The proposed Merger is expected to close on October 18, 2024 (the "Closing Date"), subject to
regulatory approval and the satisfaction of the remaining closing
conditions under the Merger Agreement. The Record Date is subject
to change based on the final Closing Date.
In connection with the Merger and pursuant to the Contingent
Value Rights Agreement (the "CVR Agreement") to be entered into
prior to the Closing Date, Kintara will issue a number of CVRs to
Kintara stockholders as of the Record Date entitling the holders
thereof to an aggregate of 53,897,125 shares of Kintara's common
stock, which number is subject to adjustment as a result of
Kintara's proposed reverse stock split described below, upon the
achievement of certain milestones as set forth in the CVR
Agreement. Kintara stockholders of record at the close of business
on the Record Date will receive one CVR per share of Kintara
common stock (or in the case of warrants to purchase shares of
Kintara common stock, each share of Kintara common stock for which
such warrant to purchase shares of Kintara stock is exercisable)

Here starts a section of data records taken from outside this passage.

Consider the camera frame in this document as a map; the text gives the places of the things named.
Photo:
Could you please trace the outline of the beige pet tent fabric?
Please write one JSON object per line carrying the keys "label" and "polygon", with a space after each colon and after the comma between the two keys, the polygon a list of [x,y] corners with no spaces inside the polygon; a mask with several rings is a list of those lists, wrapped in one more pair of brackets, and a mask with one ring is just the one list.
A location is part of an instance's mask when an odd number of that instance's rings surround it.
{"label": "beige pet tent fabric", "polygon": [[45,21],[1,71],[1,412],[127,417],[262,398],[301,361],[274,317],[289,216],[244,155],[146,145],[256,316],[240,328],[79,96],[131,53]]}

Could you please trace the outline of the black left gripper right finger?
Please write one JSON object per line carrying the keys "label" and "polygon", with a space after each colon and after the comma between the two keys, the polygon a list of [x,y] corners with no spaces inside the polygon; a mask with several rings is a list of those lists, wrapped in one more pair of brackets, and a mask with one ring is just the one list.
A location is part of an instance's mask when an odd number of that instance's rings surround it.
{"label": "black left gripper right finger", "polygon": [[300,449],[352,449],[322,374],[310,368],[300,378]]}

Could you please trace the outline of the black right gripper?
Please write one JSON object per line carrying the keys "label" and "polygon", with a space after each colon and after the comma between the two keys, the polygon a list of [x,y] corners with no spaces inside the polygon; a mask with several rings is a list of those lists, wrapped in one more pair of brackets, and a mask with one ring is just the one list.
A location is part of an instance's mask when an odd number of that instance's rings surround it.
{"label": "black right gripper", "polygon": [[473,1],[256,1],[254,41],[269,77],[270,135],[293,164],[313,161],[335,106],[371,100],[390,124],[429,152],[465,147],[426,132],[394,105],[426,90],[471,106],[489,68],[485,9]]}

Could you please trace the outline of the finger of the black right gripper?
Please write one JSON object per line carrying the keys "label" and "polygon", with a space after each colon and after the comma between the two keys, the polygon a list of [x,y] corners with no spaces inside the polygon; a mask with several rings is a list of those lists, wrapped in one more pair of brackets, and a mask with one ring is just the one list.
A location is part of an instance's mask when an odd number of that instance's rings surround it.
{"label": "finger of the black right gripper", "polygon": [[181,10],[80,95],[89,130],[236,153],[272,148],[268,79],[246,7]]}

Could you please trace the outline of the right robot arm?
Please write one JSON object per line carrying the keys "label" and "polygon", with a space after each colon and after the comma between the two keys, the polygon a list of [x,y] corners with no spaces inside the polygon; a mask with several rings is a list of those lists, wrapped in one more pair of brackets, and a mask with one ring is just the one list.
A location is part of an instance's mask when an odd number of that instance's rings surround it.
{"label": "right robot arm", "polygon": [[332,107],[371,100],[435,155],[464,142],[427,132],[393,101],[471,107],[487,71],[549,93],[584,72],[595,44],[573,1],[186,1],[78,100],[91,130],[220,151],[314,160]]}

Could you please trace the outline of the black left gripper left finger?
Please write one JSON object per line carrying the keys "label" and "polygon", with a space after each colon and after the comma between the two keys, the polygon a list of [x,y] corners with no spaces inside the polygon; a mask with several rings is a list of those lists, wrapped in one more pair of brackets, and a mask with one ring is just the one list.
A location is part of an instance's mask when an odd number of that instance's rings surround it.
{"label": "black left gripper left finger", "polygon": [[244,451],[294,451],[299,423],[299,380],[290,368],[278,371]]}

each respectively owned. The CVRs will be issued immediately prior
to the proposed reverse stock split (as described below) and
closing of the proposed Merger.
As previously announced, Kintara's stockholders approved a
reverse stock split of Kintara's common stock in a range of
1-for-20 to 1-for-40 at Kintara's special meeting of stockholders
held on October 4, 2024. Kintara
expects to effect a reverse stock split at a ratio of 1-for-35
immediately prior to the consummation of the proposed Merger.
Equiniti Trust Company, LLC is acting as the rights agent for
CVRs. Stockholders holding their shares in book-entry form or in
brokerage accounts need not take any action in connection with the
issuance of CVRs. Beneficial holders are encouraged to contact
their bank, broker or custodian with any procedural questions.

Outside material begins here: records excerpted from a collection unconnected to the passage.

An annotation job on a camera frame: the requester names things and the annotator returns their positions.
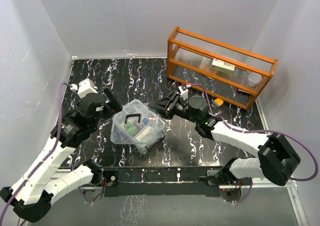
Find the green wind oil box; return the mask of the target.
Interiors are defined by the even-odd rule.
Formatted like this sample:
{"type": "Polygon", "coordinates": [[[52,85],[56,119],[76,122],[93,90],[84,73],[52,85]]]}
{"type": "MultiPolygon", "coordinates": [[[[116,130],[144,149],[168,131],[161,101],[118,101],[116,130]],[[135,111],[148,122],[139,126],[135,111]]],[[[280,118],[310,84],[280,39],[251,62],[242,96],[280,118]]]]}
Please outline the green wind oil box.
{"type": "Polygon", "coordinates": [[[137,133],[138,133],[138,130],[137,128],[135,127],[134,124],[128,122],[128,123],[125,123],[123,125],[123,127],[125,128],[125,130],[132,136],[134,137],[137,133]]]}

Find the clear kit box lid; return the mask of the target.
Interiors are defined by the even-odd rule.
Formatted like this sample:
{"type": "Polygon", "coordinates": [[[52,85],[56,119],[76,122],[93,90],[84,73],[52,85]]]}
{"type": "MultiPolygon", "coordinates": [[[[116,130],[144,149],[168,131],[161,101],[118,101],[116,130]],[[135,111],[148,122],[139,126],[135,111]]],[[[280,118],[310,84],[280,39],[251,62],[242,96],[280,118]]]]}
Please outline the clear kit box lid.
{"type": "Polygon", "coordinates": [[[117,145],[150,147],[164,137],[165,122],[154,109],[138,99],[112,117],[110,140],[117,145]]]}

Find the clear compartment organizer tray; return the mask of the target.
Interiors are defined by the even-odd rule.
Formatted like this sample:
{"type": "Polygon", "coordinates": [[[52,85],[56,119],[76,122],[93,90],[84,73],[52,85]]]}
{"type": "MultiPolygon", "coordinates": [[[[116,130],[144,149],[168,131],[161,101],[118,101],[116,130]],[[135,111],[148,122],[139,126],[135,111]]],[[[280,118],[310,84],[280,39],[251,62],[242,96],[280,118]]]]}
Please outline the clear compartment organizer tray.
{"type": "Polygon", "coordinates": [[[165,123],[157,116],[135,113],[127,115],[120,127],[133,144],[151,145],[162,137],[165,123]]]}

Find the clear medicine kit box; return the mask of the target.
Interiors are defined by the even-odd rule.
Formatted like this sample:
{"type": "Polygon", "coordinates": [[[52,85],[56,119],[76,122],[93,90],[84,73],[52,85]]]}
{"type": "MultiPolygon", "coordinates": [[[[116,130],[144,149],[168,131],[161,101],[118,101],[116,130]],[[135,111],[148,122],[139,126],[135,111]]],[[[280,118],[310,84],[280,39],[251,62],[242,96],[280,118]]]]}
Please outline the clear medicine kit box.
{"type": "Polygon", "coordinates": [[[152,139],[147,142],[139,142],[136,140],[136,136],[139,135],[145,128],[137,129],[138,132],[135,136],[131,136],[126,129],[118,130],[114,133],[114,143],[120,145],[133,145],[136,147],[138,152],[141,155],[145,155],[148,151],[151,151],[157,143],[159,143],[164,138],[164,129],[160,129],[159,127],[153,127],[152,139]]]}

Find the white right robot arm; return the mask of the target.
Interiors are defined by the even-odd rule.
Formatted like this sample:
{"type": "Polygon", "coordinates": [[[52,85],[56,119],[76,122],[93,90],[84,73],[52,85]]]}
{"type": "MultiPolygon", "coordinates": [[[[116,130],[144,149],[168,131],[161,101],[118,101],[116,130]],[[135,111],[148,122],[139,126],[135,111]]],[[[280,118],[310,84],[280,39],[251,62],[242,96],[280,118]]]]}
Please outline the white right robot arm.
{"type": "Polygon", "coordinates": [[[262,178],[285,186],[301,162],[284,135],[267,135],[234,127],[212,115],[208,103],[200,95],[183,102],[182,96],[175,91],[148,106],[165,119],[179,116],[195,123],[195,131],[203,138],[234,146],[253,156],[230,159],[214,175],[206,176],[207,181],[233,185],[243,178],[262,178]]]}

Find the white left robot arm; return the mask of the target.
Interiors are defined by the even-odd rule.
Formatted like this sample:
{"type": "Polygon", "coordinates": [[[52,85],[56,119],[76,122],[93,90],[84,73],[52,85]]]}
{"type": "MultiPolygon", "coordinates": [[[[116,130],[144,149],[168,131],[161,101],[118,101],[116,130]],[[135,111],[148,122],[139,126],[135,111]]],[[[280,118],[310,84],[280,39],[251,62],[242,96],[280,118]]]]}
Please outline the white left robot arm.
{"type": "Polygon", "coordinates": [[[31,223],[42,219],[52,205],[75,189],[87,184],[97,186],[104,178],[103,168],[87,160],[63,177],[51,180],[57,169],[82,142],[94,133],[101,122],[122,110],[120,101],[104,88],[80,99],[77,107],[58,116],[57,125],[36,160],[12,186],[3,187],[0,197],[6,203],[3,219],[9,206],[16,215],[31,223]]]}

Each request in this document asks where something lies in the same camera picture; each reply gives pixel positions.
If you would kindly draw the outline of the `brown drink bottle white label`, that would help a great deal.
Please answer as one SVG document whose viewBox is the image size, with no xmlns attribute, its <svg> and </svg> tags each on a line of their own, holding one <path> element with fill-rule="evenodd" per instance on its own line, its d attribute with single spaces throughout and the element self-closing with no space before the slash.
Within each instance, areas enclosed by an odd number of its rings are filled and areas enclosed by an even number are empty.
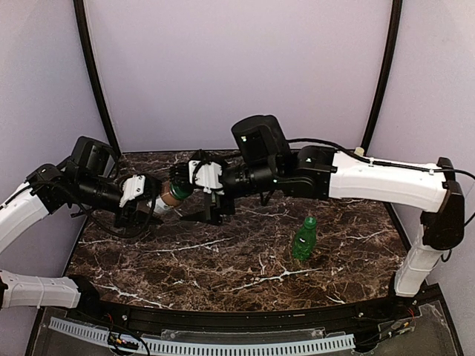
<svg viewBox="0 0 475 356">
<path fill-rule="evenodd" d="M 155 206 L 153 214 L 156 216 L 164 215 L 169 211 L 175 209 L 184 201 L 176 200 L 170 193 L 171 181 L 166 181 L 162 184 L 160 194 L 155 199 Z"/>
</svg>

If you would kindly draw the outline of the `dark green bottle cap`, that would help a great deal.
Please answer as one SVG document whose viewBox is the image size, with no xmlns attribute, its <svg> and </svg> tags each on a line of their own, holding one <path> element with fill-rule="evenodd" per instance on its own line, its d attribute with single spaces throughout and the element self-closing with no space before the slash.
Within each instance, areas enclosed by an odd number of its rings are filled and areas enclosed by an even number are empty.
<svg viewBox="0 0 475 356">
<path fill-rule="evenodd" d="M 169 190 L 173 198 L 180 201 L 183 201 L 191 196 L 194 191 L 193 188 L 175 185 L 174 183 L 170 184 Z"/>
</svg>

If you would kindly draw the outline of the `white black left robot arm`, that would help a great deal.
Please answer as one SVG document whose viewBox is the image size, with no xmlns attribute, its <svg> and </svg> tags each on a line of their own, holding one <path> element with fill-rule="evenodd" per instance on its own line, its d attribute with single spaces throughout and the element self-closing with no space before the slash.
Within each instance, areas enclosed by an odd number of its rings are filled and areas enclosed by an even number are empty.
<svg viewBox="0 0 475 356">
<path fill-rule="evenodd" d="M 90 217 L 95 211 L 114 215 L 114 226 L 103 231 L 133 239 L 150 224 L 159 224 L 155 213 L 162 183 L 149 174 L 120 182 L 105 176 L 108 161 L 117 161 L 113 148 L 81 136 L 70 156 L 58 165 L 44 164 L 27 176 L 1 204 L 1 250 L 62 206 L 76 205 Z M 87 308 L 99 302 L 99 292 L 85 277 L 38 277 L 1 270 L 1 307 L 56 306 Z"/>
</svg>

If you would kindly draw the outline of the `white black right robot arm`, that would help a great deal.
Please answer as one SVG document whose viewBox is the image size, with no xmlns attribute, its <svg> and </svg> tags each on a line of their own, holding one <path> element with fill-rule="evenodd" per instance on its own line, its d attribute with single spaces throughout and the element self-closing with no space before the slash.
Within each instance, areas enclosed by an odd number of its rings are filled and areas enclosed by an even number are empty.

About TuHURA Biosciences, Inc.
TuHURA Biosciences is a Phase 3 registration-stage
immuno-oncology company developing novel technologies to overcome
resistance to cancer immunotherapy. TuHURA's lead personalized
cancer vaccine candidate, IFx-2.0, is designed to overcome primary
resistance to checkpoint inhibitors. TuHURA is preparing to
initiate a single randomized placebo-controlled Phase 3
registration trial of IFx-2.0 administered as an adjunctive therapy
to Keytruda® (pembrolizumab) in first line
treatment for advanced Merkel Cell Carcinoma.
In addition, TuHURA is leveraging its Delta receptor technology
to develop novel bi-specific antibody drug or peptide drug
conjugates (ADCs and PDCs), targeting Myeloid Derived Suppressor
Cells to inhibit their immune suppressing effects on the tumor
microenvironment to prevent T cell exhaustion and acquired
resistance to checkpoint inhibitors and cellular therapies.

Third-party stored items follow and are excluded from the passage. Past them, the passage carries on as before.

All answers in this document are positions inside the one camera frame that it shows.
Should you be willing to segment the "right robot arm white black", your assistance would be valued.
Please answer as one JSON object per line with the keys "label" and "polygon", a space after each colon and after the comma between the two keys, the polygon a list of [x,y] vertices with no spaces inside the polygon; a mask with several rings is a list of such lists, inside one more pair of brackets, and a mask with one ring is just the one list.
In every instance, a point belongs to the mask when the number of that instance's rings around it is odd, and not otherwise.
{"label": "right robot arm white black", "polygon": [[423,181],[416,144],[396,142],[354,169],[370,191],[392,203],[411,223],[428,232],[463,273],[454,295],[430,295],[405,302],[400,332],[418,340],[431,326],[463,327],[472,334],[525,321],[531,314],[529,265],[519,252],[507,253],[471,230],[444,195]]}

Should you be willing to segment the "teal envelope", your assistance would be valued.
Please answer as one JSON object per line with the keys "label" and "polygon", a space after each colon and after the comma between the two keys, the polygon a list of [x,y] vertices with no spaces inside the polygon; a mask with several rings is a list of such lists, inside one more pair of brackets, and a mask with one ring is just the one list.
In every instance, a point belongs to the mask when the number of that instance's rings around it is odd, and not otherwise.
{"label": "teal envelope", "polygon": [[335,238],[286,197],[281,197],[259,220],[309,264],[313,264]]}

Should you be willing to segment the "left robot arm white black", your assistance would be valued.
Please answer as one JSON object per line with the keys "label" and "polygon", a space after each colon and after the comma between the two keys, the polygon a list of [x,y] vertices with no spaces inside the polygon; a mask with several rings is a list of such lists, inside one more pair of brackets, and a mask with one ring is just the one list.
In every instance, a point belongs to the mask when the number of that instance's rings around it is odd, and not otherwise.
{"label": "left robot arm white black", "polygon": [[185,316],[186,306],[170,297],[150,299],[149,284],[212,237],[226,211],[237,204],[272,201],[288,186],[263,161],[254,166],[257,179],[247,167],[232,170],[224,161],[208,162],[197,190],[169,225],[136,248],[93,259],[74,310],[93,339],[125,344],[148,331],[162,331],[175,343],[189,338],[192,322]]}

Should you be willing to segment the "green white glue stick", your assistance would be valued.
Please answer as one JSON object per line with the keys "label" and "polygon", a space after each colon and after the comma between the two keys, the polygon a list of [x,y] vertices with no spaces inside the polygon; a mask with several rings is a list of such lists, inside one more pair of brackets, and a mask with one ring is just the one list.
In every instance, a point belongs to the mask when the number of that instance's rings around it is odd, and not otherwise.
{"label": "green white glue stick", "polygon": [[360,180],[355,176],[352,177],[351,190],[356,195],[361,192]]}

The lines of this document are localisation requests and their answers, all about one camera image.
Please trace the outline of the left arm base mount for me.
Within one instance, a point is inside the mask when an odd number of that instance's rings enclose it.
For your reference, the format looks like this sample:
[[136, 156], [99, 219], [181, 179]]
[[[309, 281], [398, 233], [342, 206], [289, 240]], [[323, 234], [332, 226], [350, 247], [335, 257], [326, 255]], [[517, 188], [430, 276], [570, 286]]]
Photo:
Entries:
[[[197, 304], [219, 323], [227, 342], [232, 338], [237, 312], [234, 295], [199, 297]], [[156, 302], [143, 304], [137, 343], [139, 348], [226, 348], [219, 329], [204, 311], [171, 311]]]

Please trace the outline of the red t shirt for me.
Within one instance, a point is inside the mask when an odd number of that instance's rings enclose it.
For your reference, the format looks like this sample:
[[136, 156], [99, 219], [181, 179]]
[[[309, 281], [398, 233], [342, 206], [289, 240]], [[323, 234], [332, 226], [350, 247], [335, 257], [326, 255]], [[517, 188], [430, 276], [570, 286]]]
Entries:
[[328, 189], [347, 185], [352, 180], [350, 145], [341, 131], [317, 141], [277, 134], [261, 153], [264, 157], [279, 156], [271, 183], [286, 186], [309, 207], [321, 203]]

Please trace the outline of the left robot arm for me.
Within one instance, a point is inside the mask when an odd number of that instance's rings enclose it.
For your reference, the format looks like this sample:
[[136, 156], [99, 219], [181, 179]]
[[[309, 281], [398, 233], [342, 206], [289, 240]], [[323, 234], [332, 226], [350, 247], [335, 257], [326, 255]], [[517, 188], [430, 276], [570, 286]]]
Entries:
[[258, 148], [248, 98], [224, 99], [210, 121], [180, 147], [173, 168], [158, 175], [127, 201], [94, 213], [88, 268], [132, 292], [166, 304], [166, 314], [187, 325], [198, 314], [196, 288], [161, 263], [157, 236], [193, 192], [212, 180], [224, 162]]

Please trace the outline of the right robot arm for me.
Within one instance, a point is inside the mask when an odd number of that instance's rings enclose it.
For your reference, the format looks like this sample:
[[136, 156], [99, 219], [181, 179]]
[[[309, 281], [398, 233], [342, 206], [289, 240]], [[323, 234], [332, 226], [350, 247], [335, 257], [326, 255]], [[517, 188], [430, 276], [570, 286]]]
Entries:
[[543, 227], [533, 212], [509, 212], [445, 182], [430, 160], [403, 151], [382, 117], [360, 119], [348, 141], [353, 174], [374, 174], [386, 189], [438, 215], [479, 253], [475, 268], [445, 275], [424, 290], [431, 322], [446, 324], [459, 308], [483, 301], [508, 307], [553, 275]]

For more information, please visit tuhurabio.com and
connect with TuHURA on Facebook, X,
and LinkedIn.
About Kintara Therapeutics, Inc.
Located in San Diego,
California, Kintara is dedicated to the development of novel
cancer therapies for patients with unmet medical needs. Kintara is
developing therapeutics for clear unmet medical needs with reduced
risk development programs. Kintara's lead program is REM-001
Therapy for cutaneous metastatic breast cancer (CMBC).
Kintara has a proprietary, late-stage photodynamic therapy
platform that holds promise as a localized cutaneous, or visceral,
tumor treatment as well as in other potential indications. REM-001
Therapy, which consists of the laser light source, the light
delivery device, and the REM-001 drug product, has been previously
studied in four Phase 2/3 clinical trials in patients with CMBC who
had previously received chemotherapy and/or failed radiation
therapy. In CMBC, REM-001 has a clinical efficacy to date of 80%
complete responses of CMBC evaluable lesions and an existing robust
safety database of approximately 1,100 patients across multiple
indications.
Kintara Therapeutics, Inc. is headquartered in San Diego, California. For more information,
please visit www.kintara.com or follow us on X
at @Kintara_Thera, Facebook and LinkedIn.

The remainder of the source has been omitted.